9Bio Therapeutics

Cohort CA1

Ingénierie de thérapies anticancéreuses de nouvelle génération en reprogrammant les protéines pour agir sélectivement dans les tumeurs

Les traitements anticancéreux ciblés actuels entraînent souvent des effets secondaires graves en raison de la liaison hors cible, ce qui limite leur efficacité et le développement de nouveaux traitements. 9Bio s'attaque à ce problème en concevant des thérapies conditionnellement actives qui ciblent spécifiquement le microenvironnement tumoral. Leur plateforme informatique utilise la modélisation avancée et l'IA pour concevoir des protéines qui se lient sélectivement aux cellules tumorales, minimisant ainsi les dommages aux tissus sains. Cette approche novatrice, axée sur les mutations sélectives des paratopes, vise à créer des traitements plus sûrs et plus efficaces pour les cancers actuellement mal desservis.

Quel est le problème ?

Les thérapies oncologiques ciblées, comme les conjugués anticorps-médicaments (ADC), font souvent face à des défis importants liés à la toxicité, à la pharmacocinétique (PK) et à un environnement médicamenteux limité. La liaison sur cible et hors tumeur peut entraîner de graves toxicités, provoquer des effets secondaires limitant la dose et l'arrêt du traitement. Par exemple, l'expression de HER2 dans le tissu pulmonaire peut entraîner une maladie pulmonaire interstitielle, une affection potentiellement mortelle pouvant causer des lésions pulmonaires permanentes. La gestion de ces toxicités nécessite souvent de réduire les doses ou d'arrêter complètement le traitement, ce qui limite les avantages thérapeutiques. Cette liaison involontaire dans les tissus sains limite également la mise au point de nouvelles thérapies oncologiques ciblées. Par conséquent, la majorité des ADC se concentrent sur un petit ensemble de cibles validées, ce qui restreint les options pour les cancers difficiles à traiter.

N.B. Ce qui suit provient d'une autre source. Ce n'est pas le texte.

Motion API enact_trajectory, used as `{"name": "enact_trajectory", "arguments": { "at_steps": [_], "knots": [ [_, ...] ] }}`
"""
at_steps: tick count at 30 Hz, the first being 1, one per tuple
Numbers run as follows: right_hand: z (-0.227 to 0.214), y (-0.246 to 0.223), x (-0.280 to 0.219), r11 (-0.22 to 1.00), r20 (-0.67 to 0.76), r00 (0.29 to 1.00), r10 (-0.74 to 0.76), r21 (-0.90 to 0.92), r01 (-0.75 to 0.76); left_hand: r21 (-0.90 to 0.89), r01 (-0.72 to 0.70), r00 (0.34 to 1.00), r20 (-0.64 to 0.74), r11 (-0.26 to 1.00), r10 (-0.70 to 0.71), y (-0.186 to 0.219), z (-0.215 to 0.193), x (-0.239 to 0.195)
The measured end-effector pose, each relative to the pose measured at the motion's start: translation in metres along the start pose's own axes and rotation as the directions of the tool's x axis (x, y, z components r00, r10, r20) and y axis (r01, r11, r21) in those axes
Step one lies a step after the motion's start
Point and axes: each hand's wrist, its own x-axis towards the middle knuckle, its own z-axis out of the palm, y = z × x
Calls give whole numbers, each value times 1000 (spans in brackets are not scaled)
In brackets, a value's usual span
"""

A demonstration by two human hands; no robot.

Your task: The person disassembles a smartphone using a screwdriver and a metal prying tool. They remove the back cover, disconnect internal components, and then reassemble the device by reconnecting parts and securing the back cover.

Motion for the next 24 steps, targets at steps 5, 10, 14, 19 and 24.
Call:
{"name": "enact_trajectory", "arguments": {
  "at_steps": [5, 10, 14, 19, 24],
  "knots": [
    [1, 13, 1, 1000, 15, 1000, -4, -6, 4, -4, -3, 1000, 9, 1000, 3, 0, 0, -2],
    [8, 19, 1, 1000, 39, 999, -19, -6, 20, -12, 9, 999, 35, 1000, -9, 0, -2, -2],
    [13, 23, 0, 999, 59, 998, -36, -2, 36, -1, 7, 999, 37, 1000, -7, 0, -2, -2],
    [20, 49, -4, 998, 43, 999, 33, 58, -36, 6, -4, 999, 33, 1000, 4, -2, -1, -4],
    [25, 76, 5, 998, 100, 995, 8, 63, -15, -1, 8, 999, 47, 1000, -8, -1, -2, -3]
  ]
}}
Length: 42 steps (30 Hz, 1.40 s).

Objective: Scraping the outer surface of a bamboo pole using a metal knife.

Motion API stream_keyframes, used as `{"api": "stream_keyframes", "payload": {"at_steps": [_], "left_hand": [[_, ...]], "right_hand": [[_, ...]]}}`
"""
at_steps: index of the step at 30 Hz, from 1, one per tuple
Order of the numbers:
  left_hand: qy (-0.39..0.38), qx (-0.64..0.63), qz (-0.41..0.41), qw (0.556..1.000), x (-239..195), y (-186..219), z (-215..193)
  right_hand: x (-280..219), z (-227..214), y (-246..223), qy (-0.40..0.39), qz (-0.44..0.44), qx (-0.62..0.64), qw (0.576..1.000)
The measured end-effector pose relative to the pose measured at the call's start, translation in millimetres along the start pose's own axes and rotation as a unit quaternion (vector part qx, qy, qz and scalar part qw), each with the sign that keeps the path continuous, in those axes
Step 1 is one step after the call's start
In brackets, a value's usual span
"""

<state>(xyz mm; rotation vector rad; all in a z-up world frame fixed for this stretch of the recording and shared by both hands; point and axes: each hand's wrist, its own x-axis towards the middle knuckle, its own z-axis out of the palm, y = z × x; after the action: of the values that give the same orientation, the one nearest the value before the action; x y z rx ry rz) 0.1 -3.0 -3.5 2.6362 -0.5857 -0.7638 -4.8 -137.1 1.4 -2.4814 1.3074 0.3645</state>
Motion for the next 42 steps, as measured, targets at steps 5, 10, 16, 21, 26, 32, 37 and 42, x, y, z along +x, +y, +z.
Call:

Quelle est leur solution ?

La plateforme informatique de 9Bio conçoit des thérapies conditionnellement actives en tirant parti des caractéristiques métaboliques uniques du microenvironnement tumoral (MTE) dans les cancers solides, tels que l'acidose et l'hypoxie (effet Warburg). Notre plateforme accélère la découverte de thérapies ciblées conditionnellement actives en utilisant une méthodologie intégrée qui combine la modélisation structurelle, les simulations basées sur la physique, la modélisation de la dynamique moléculaire et les prédictions basées sur l'IA. Ces outils informatiques nous permettent de concevoir des protéines thérapeutiques qui engagent sélectivement les cellules tumorales tout en minimisant la liaison hors cible aux tissus sains. Une fois que nous avons conçu des candidats potentiels, nous exprimons les protéines et validons leur liaison in vitro pour confirmer nos prédictions et affiner davantage nos modèles. En rationalisant la sélection des candidats et en minimisant les cycles expérimentaux, notre plateforme accélère le développement de thérapies oncologiques ciblées avec une spécificité tumorale améliorée, une sécurité accrue et un potentiel thérapeutique plus large.